Dr. Emilio Gómez Milán, the study’s lead author, explained that lying requires thinking, which makes the temperature of the forehead rise. At the same time, lying makes you anxious, which lowers the temperature of your nose. The “Pinocchio effect” makes the nose shrink slightly, but the difference is imperceptible to the human eye.

For the study, researchers asked 60 volunteer students to complete several tasks while they were scanned by thermal imaging technology. One task required the volunteers to make a phone call about three to four minutes long to a parent, partner, or close friend. During the call, participants were instructed to tell a significant lie.

The participants came up with their own lie, with some of them saying that they saw a celebrity or that they had been in a car accident.

A control group that was also monitored by thermal cameras were tasked to make similar calls. However, the participants in the control group were asked to talk about distressing videos, which showed mutilated bodies and car accidents, that they watched on a computer.

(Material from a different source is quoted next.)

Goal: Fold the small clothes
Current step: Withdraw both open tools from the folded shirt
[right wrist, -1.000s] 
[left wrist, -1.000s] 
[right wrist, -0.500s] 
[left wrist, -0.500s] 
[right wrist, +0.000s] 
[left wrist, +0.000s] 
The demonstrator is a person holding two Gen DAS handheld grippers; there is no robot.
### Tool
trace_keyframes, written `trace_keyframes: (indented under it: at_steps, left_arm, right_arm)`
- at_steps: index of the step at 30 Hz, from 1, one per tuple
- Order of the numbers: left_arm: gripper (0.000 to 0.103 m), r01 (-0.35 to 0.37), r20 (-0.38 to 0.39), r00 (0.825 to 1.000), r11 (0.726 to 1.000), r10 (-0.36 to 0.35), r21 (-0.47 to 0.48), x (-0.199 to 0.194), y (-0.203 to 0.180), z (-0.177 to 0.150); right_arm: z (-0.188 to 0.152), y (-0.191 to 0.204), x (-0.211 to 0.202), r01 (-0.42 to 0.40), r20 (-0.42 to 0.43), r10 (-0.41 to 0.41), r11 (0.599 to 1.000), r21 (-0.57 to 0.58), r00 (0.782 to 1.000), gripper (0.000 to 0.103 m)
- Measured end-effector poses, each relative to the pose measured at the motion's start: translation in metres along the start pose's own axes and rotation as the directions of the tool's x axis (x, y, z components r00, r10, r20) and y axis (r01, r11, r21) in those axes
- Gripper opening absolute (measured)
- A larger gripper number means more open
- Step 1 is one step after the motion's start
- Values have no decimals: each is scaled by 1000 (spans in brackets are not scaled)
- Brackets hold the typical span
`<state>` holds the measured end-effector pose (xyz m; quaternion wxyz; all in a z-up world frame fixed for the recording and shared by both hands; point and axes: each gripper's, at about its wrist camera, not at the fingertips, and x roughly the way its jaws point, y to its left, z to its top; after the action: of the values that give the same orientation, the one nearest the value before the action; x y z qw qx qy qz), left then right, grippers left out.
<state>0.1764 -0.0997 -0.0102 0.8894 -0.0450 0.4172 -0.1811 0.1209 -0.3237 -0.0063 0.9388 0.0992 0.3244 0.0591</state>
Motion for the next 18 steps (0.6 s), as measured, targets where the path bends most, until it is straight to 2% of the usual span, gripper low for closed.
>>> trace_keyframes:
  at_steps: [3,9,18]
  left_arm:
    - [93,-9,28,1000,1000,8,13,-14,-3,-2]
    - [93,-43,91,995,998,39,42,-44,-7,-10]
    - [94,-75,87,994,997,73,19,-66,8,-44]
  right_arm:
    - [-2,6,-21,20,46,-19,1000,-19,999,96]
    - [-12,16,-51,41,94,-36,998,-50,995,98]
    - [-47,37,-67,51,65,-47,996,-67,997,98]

Milán reported that while both groups went through circumstances that made them feel anxious, the experimental group experienced the “Pinocchio Effect” in the nose and the effect of “mental effort” in the forehead. These changes allowed the researchers to accurately observe lies.

The temperature change was picked up in 80 percent of the liars, which is an accuracy rate better than other modern lie detectors. Milán added, “With this method we have achieved to increase accuracy and reduce the occurrence of ‘false positives,’ something that is frequent with other methods such as the polygraph.”

Milán thinks that the technology could one day help police interviewers catch lying criminals.

He concluded, “The ideal case would be to combine both methods, strategic interviewing and thermography, moving our system to, for example, police stations, airports or refugee camp.” To illustrate, the combined technologies could accurately detect if a criminal is lying, or it can be used to determine the true intentions of people trying to cross the border between two countries.